Achebe excelled in academics and was selected to attend one of the best university prep schools in West Africa. At 18, he entered the now University of Ibadan as a medicine student. While in university, he shifted to the liberal arts, studying history, religion, and English. The University Herald contained Achebe’s first published stories, some of which had been reprinted in the Girls at War collection.

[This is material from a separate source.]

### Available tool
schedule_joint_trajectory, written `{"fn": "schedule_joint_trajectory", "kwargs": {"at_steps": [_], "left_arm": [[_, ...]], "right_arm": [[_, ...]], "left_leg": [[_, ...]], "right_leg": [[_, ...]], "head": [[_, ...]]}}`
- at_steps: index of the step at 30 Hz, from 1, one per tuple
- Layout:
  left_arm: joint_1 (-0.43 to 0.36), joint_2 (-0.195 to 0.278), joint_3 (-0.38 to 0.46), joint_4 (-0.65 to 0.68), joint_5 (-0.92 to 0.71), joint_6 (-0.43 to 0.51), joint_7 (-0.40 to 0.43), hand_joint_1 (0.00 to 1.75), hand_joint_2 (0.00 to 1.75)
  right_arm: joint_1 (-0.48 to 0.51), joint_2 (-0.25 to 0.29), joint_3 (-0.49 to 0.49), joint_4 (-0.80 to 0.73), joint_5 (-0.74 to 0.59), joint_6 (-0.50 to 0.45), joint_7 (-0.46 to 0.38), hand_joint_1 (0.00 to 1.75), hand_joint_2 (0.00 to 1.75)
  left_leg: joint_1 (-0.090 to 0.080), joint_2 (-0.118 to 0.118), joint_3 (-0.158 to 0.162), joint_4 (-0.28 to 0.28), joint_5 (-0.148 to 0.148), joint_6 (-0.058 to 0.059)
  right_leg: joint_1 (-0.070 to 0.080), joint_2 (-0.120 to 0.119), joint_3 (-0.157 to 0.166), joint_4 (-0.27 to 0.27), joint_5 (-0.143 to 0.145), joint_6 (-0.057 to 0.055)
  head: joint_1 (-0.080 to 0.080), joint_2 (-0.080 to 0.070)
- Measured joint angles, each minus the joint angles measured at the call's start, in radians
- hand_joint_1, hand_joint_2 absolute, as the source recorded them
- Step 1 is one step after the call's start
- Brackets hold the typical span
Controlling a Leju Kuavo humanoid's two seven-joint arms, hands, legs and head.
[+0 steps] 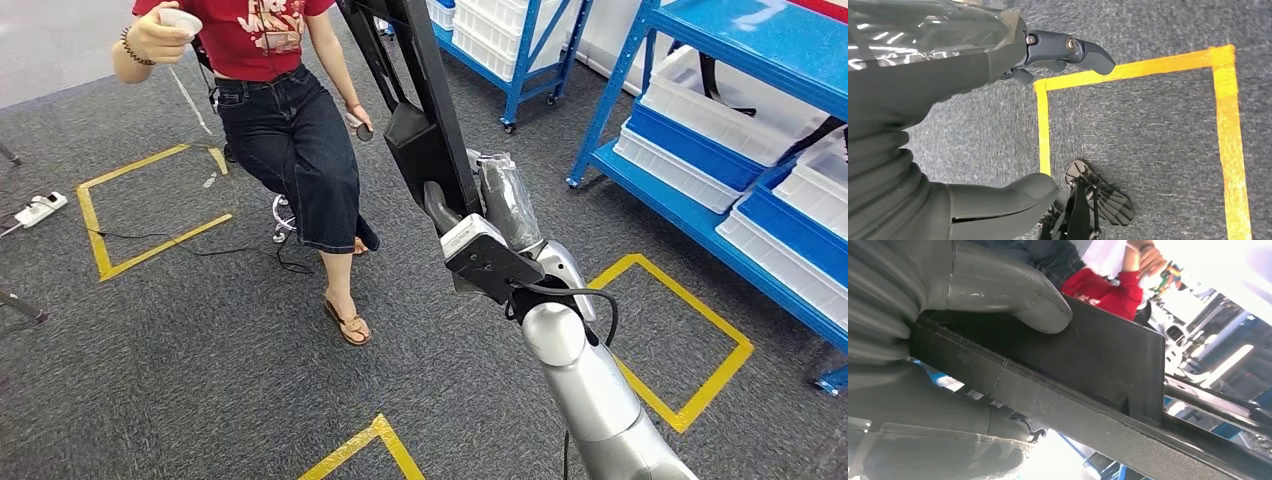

In 1953, Achebe finished his degree and joined the Nigerian Broadcasting Corporation. Three years later, he attended the British Broadcasting Corporation (BBC) Staff School. During his time in London, he forwarded the manuscript of his first novel, Things Fall Apart, with the support of a mentor from the BBC. The novel was published in 1958 by Heinemann.
When Achebe returned to Nigeria, his station rose rapidly in the Nigerian Broadcasting Corporation. He founded the Voice of Nigeria in 1961, which aimed to create radio programs highlighting Nigerian culture.
Achebe published four more novels with Heinemann, as well as several children’s books, all with themes involving problems of society. Achebe also became the founding editor of Heinemann’s African Writers Series and an editor of Okike, Nigeria’s journal on new writing. His personal belief is that any artistic or literary work should serve a purpose. His works reflect this, with most of his books critiquing corrupt politicians, talking about the lack of leadership, and highlighting issues of other newly independent African nations.
Achebe’s first two novels, Things Fall Apart and No Longer at Ease, both talk about the colonization of Nigeria and was intended to be one long novel. The first book takes place in the 19th century, while the latter takes place during the decade of Nigeria’s independence and features protagonists two generations apart. The first book deals with Nigerian civilization before colonization, while the second deals with the effect of colonization on Nigerian society. His third novel, Arrow of God, was inspired by the story of an Igbo priest who rejected an alliance with the British. His fourth novel, A Man of the People, is a satire that deals with corruption in Nigeria after its independence.
When war broke out in Nigeria, Achebe fled to Europe and eventually moved to the United States. He also moved to writing poetry and short stories. He published essay collections, most of which were focused on the role of the African writer in society.
Aside from his literary work, Achebe also had an academic career. He founded and published Uwa Ndi Igbo: A Bilingual Journal of Igbo Life and Arts. He taught for three years at the University of Massachusetts at Amherst and one year at the University of Connecticut as a visiting professor. He returned to Nigeria, where he became a professor of English at the University of Nigeria. In 1990, he taught as a professor of literature at Bard College in New York.
Throughout his life, he received several academic and cultural awards, including the Margaret Wong Memorial Prize and the Man Booker International Prize. He passed away in 2013 at the age of 82.
Achebe’s lifelong dedication to writing about his heritage, upholding African voices, and championing Nigerian culture gave him the rightfully deserved moniker of the Father of African Literature.